Ginecoestética

Ginecoestética

Tu zona íntima también puede mejorar y querer que lo haga es completamente válido.

Con el tiempo, después de un parto, o simplemente por cómo está constituido tu cuerpo, pueden aparecer cambios que afectan tu comodidad, tu confianza o tu vida sexual. La ginecoestética existe para atender exactamente eso: el bienestar integral de tu zona íntima, desde lo funcional hasta lo estético.

Es una subespecialidad de la ginecología que combina tecnología de última generación con procedimientos mínimamente invasivos, tiempos de recuperación cortos y resultados personalizados según las características y necesidades de cada mujer.

Labioplastia de Reducción

Los labios menores que sobresalen de los labios mayores pueden generar molestias reales: incomodidad con ropa ajustada, dificultad en ciertas actividades físicas, higiene más compleja, o simplemente una sensación de no sentirte cómoda con tu cuerpo.

Este procedimiento reseca el tejido sobrante de los labios menores, devolviendo proporciones más armónicas.

Los resultados son tanto estéticos como funcionales y muchas pacientes describen una mejora significativa en su confianza y bienestar cotidiano.

Labioplastia de Aumento

Con el paso del tiempo, los labios mayores pierden volumen y firmeza por la disminución natural del colágeno. Esto puede generar un aspecto de flacidez o falta de armonía en el área genital.

El tratamiento restaura el tono y el volumen utilizando grasa de la propia paciente (lipotransferencia) o ácido hialurónico, según cada caso. Se realiza bajo anestesia y el tiempo de recuperación es de aproximadamente una semana.

Aumento del Punto G

El punto G, ubicado en la pared frontal de la vagina, entre 5 y 8 cm del introito, es una zona de alta sensibilidad en muchas mujeres.

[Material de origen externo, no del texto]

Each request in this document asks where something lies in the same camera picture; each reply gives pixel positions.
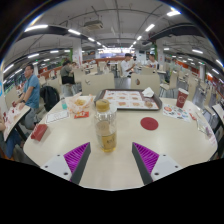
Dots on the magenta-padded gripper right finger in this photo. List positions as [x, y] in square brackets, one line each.
[148, 159]

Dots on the small red box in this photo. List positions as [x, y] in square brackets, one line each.
[39, 132]

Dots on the ceiling lights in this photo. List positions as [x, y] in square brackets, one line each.
[173, 13]

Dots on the ceiling air conditioner unit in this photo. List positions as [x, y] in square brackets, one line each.
[93, 25]

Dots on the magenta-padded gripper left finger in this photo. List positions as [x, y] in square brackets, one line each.
[75, 159]

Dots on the neighbouring table with printed paper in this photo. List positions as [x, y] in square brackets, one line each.
[15, 120]

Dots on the beige wooden chair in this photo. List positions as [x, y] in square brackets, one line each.
[146, 82]
[98, 83]

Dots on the person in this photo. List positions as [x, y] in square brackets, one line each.
[152, 63]
[32, 90]
[66, 71]
[9, 141]
[126, 66]

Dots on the white paper napkin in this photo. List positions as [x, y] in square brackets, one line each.
[148, 92]

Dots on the red sauce packet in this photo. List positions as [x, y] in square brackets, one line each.
[81, 115]

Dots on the brown food tray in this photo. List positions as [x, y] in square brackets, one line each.
[128, 99]

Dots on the red paper cup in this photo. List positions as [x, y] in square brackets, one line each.
[182, 98]

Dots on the fries in clear bag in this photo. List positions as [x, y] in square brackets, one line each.
[79, 103]

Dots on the colourful printed paper sheet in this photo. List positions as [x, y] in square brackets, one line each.
[176, 112]

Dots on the clear plastic packet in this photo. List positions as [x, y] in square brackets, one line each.
[204, 127]

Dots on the small red sachet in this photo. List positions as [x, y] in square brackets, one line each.
[192, 116]

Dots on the group of beige chairs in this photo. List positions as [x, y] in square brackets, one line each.
[173, 80]

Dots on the white paper card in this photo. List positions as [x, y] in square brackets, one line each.
[57, 116]

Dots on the flat round red coaster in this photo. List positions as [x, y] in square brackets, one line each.
[149, 123]

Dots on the black backpack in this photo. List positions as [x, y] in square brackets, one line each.
[50, 97]

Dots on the clear bottle with yellow drink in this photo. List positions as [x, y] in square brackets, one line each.
[106, 131]

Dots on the small teal bottle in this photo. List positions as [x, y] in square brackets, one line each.
[64, 104]

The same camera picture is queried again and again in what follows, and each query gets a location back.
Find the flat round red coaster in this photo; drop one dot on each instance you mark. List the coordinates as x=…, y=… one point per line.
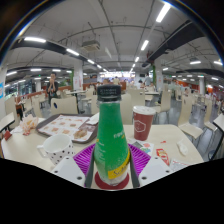
x=99, y=183

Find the folded white napkin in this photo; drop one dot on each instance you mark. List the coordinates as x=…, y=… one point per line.
x=93, y=119

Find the illustrated sticker sheet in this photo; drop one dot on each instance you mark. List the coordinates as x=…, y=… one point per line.
x=145, y=147

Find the beige table black pedestal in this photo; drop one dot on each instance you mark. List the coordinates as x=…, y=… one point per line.
x=220, y=121

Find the green drink bottle black cap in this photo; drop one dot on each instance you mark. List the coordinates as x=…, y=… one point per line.
x=111, y=143

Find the group of ceiling lights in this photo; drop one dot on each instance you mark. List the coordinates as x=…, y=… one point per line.
x=163, y=12

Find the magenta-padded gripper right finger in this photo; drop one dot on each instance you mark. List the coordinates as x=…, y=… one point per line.
x=155, y=171

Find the person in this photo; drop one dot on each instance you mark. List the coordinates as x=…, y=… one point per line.
x=147, y=80
x=52, y=88

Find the ceiling air conditioner unit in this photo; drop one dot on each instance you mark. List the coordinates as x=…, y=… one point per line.
x=90, y=45

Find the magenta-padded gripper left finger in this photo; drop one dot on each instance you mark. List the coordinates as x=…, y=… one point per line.
x=68, y=171

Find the crumpled food wrapper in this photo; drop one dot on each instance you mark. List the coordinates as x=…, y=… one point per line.
x=28, y=124

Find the small white plastic packet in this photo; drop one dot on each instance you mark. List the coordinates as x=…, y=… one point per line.
x=182, y=147

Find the white polka-dot mug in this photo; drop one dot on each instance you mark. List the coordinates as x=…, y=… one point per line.
x=58, y=148

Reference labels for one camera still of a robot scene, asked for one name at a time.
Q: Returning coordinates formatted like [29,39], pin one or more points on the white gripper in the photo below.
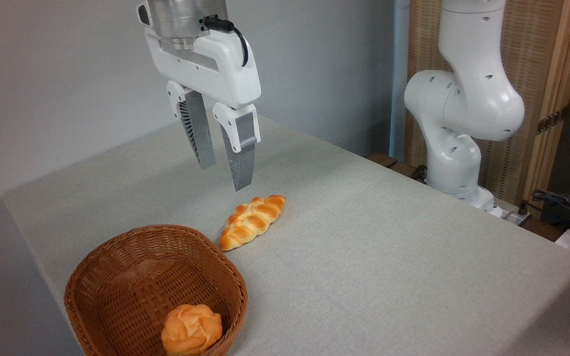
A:
[215,66]

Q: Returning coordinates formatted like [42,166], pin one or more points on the round bread roll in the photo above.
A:
[191,330]

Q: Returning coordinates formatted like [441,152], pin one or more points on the braided bread loaf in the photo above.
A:
[253,220]

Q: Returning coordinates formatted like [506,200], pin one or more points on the brown wicker basket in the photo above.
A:
[131,291]

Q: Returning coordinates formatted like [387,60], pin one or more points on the grey tablecloth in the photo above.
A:
[389,247]

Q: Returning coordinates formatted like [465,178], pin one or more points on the metal screen hinge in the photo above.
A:
[552,120]

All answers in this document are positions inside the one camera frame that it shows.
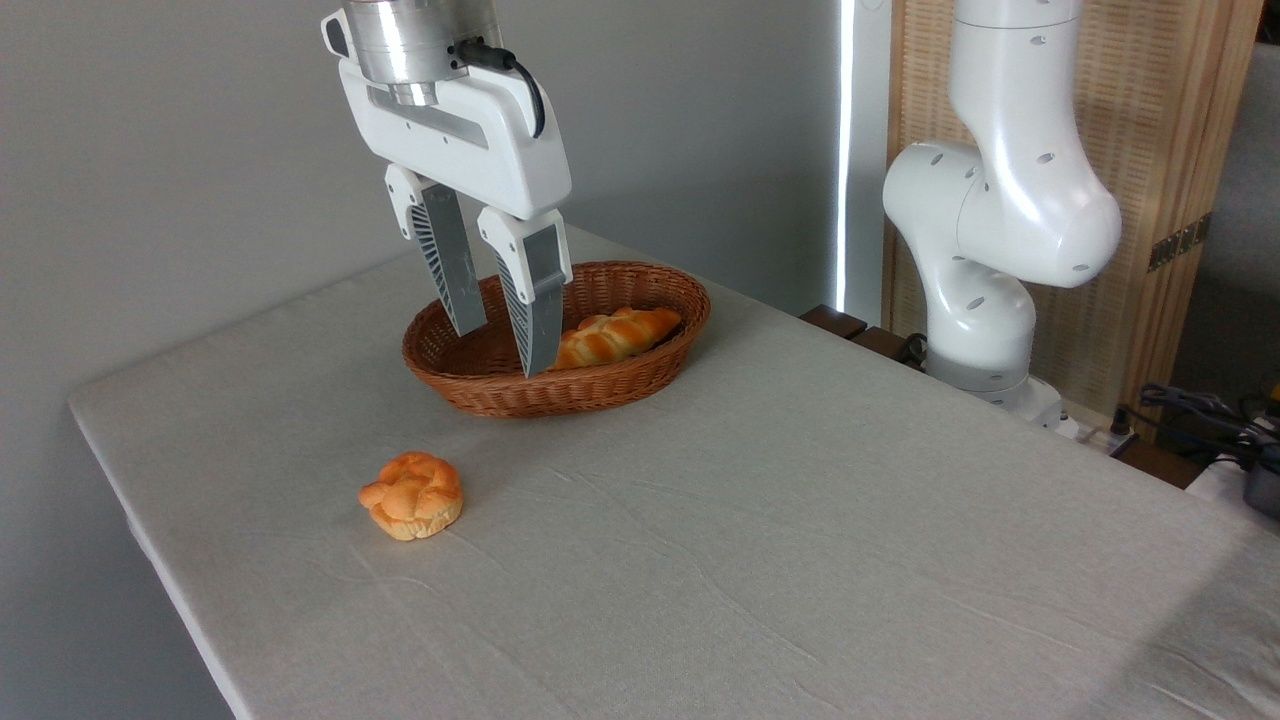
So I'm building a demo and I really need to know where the light grey tablecloth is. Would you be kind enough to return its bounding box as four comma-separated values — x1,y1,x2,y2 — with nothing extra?
68,225,1280,720

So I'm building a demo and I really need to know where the white power strip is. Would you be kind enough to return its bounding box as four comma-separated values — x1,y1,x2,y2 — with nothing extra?
1040,398,1141,457

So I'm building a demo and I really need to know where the white window frame strip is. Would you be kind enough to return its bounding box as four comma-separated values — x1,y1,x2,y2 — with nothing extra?
835,0,892,317

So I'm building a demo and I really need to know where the metal screen hinge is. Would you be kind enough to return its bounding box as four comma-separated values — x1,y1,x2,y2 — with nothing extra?
1148,213,1213,273

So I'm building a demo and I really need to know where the long braided bread loaf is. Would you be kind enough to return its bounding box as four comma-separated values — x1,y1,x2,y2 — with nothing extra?
548,307,683,372

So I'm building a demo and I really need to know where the round knotted bread bun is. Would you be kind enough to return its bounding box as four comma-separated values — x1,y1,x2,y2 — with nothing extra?
358,451,464,542

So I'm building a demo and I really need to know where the dark grey device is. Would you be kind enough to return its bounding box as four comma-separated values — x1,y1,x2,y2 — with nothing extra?
1243,445,1280,519

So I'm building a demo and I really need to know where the black cable bundle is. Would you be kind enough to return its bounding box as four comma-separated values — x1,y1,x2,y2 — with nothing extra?
1110,383,1280,471

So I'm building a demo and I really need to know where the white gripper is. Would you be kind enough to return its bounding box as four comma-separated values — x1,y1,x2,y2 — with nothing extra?
321,10,574,379

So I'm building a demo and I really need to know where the brown wicker oval basket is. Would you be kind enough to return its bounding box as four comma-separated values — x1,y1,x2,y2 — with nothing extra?
402,261,712,419

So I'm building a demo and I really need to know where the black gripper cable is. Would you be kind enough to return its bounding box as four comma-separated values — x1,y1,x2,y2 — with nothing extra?
448,38,547,139

Cuando se rellena con grasa autóloga o ácido hialurónico, el área se proyecta, se vuelve más receptiva al estímulo y puede intensificar significativamente el placer y el orgasmo vaginal.

El procedimiento se realiza con anestesia local, prácticamente no tiene recuperación, y solo requiere evitar relaciones sexuales durante los primeros 5 a 7 días.

Rejuvenecimiento Vaginal

Los partos, la edad y los cambios hormonales pueden reducir el tono y la elasticidad de las paredes vaginales. Esto se traduce en menor sensibilidad, disminución de la lubricación y una pérdida general del bienestar íntimo.

El rejuvenecimiento vaginal trabaja desde adentro para restaurar ese tono, estimular el colágeno y mejorar la lubricación. Según tu caso, puede realizarse con:

Láser CO₂ fraccionado última tecnología, tecnología de última generación que llega a las capas más profundas del tejido vaginal en una sola sesión

En todos los casos, la recuperación es mínima. Solo se recomienda reposo sexual de 5 a 7 días.

Atrofia o Resequedad Vulvovaginal

La disminución de estrógenos provoca cambios reales en el tejido vaginal: sequedad, pérdida de elasticidad, adelgazamiento de las paredes y mayor sensibilidad al dolor durante las relaciones sexuales.

Estos cambios no son inevitables y no tienes que normalizarlos.

Los tratamientos láser disponibles devuelven la vitalidad a los tejidos, recuperan la elasticidad y la lubricación, y permiten retomar una vida sexual plena.

Porque esto puede pasarte en cualquier etapa de tu vida y una mujer tiene todo el derecho de seguir sintiéndose bien consigo misma.

Vaginoplastia

Cuando los desgarros por partos han aumentado las dimensiones vaginales y reducido la fuerza muscular, la vaginoplastia ofrece una solución quirúrgica definitiva.

El procedimiento, realizado en quirófano, cierra y refuerza los músculos alrededor de la vagina, retira el tejido sobrante y restaura las dimensiones apropiadas.

El resultado es una mejora funcional y una mayor satisfacción en la vida íntima, tanto para la paciente como para su pareja.

Incontinencia de Esfuerzo

Perder orina al reír, estornudar o hacer ejercicio es más común de lo que se habla y tiene solución.

En casos leves a moderados, causados por partos múltiples, cambios hormonales o predisposición genética, la tecnología láser puede resolver el problema sin cirugía y sin anestesia.

El tratamiento actúa sobre las estructuras pélvicas que rodean el orificio urinario, reforzándolas y recuperando el control voluntario sobre la micción.

Requiere entre 2 y 3 sesiones con un intervalo de un mes entre cada una, y además reduce la predisposición a desarrollar prolapso vaginal.